Alaska’s forests have been waging a losing war against tree-killing spruce beetles for the sixth year in a row. Over 1.1 million acres of wooded area have been impacted by the spruce beetle in Alaska’s south central regions alone since 2015, with thirty thousand of those acres lying within the bounds of the Anchorage Municipality, according to the Alaska Division of Forestry.
For the colossal damage they’ve caused, spruce beetles are deceivingly tiny, only measuring about a quarter inch long and an eighth inch wide. They spend the majority of their life cycle beneath the surface of a spruce tree’s bark, where they feed, mate and overwinter.
When summer temperatures reach about 60 degrees, spruce beetles begin to emerge from infested trees to seek a new suitable host. Once a beetle has successfully infiltrated a tree, it releases a chemical signal in order to attract a mate. The female beetles then bore holes vertically along the tree’s phloem layer, which is responsible for delivering the nutrients produced by photosynthesis throughout the tree, and proceed to lay their eggs along the sides of the chamber. When the larvae hatch, they feed on the sugary phloem material necessary to the tree’s survival, effectively cutting the tree off from its own energy supply.

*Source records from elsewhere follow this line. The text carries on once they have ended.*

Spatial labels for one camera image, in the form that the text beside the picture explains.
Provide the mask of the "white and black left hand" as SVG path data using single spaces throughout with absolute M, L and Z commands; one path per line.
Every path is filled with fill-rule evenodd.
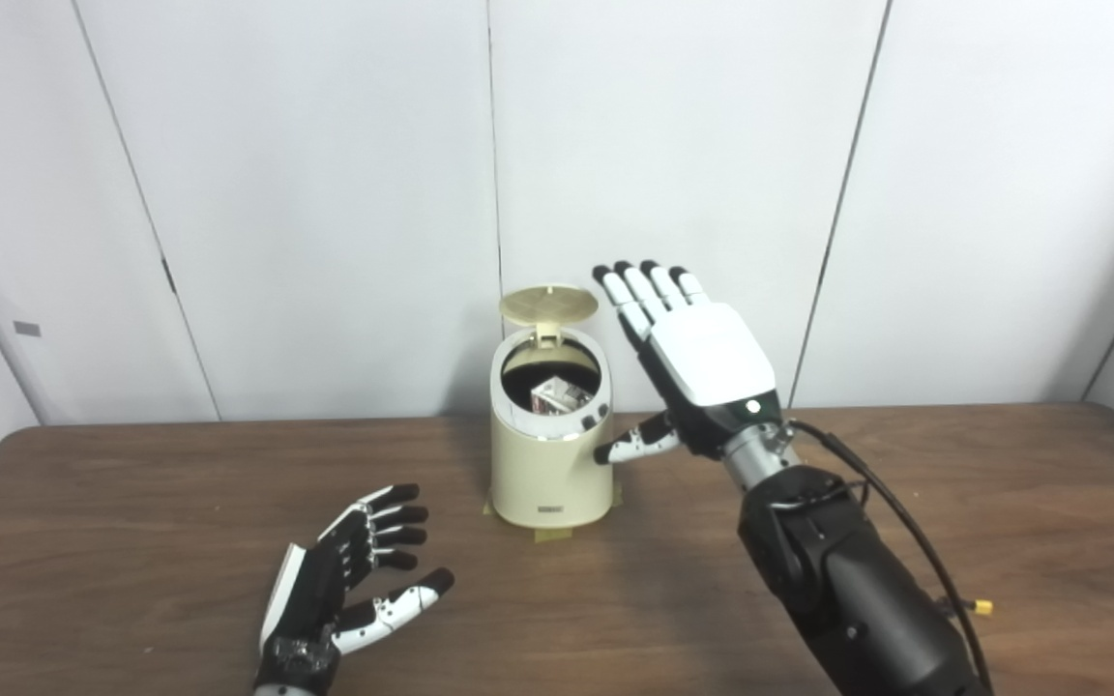
M 348 602 L 380 569 L 412 571 L 408 547 L 426 543 L 420 486 L 384 486 L 350 503 L 311 547 L 290 543 L 258 638 L 255 695 L 328 695 L 340 661 L 416 621 L 455 586 L 439 567 L 416 584 Z

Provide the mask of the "white and black right hand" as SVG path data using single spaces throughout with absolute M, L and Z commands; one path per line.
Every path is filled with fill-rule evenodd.
M 661 414 L 594 449 L 594 462 L 686 447 L 726 463 L 739 437 L 781 420 L 776 371 L 759 340 L 694 273 L 645 259 L 598 265 L 592 275 L 663 404 Z

After a spruce tree becomes infested with a colony of beetles, it survives no longer than two years, in which its needles turn from their characteristic evergreen hue to a sickly reddish brown.
In recent years, the frequency of “beetle-killed” spruce trees has erupted in what ecologists are calling a sort of epidemic among coniferous trees.
Jason Moan of Alaska’s Division of Forestry says a slew of factors have given rise to the outbreak.
“Spruce beetles typically favor large diameter, slow growing trees,” Moan said. “If we have strong winds or events like that where a large number of trees might be blown over, beetles tend to favor that material. They’re able to build up populations very rapidly.”
Dr Matthew L. Carlson, a professor and director of the Biological Sciences Department at UAA, attributed this eruption to the average summer temperatures rising in recent years. When average summer temperatures reach 50.5 degrees or higher, female beetles become more active in seeking out and colonizing new trees, according to Carlson. Warmer summers also expedite the development of the beetle in its larval stage, allowing the life cycle of the spruce beetle to potentially half from two years to only one.
Ecologists and biologists like Carlson avoid applying terms such as good or bad to these sorts of natural ecological events.
“There are outcomes that are good for some species, like as more dead trees fall in streams and rivers the large woody debris is good for salmon, and bad for others, like coniferous forest associated species like red squirrels and crossbills,” Carlson said. “But the large-scale disturbance does change the local plant and animal communities and it can take some time before spruce forests return.”